**What to produce**
I need only the number of lines in this data that contain the string "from".

▼

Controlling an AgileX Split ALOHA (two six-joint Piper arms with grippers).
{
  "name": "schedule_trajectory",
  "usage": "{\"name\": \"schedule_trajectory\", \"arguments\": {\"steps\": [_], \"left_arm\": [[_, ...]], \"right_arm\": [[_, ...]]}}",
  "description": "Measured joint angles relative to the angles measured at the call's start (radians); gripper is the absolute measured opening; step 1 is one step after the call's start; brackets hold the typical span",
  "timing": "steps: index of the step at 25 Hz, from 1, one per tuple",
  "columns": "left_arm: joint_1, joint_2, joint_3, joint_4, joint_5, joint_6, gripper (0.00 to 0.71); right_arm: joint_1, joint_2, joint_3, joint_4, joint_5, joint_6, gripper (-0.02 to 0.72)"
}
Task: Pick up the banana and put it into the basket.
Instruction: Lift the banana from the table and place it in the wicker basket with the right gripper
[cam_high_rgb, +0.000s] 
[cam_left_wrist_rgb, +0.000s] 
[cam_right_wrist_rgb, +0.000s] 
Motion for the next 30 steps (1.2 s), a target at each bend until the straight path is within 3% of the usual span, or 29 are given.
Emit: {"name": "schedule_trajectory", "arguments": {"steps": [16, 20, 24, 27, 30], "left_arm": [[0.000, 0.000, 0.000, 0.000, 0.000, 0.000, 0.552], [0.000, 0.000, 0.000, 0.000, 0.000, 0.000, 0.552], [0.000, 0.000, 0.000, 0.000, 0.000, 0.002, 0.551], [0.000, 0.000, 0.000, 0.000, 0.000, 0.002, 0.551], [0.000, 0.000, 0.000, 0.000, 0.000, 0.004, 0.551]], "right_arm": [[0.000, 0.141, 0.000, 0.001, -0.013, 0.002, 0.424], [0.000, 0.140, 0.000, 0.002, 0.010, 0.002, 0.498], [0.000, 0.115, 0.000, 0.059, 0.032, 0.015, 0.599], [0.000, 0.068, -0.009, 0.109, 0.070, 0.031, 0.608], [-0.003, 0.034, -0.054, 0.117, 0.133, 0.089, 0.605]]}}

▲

**Written answer**
2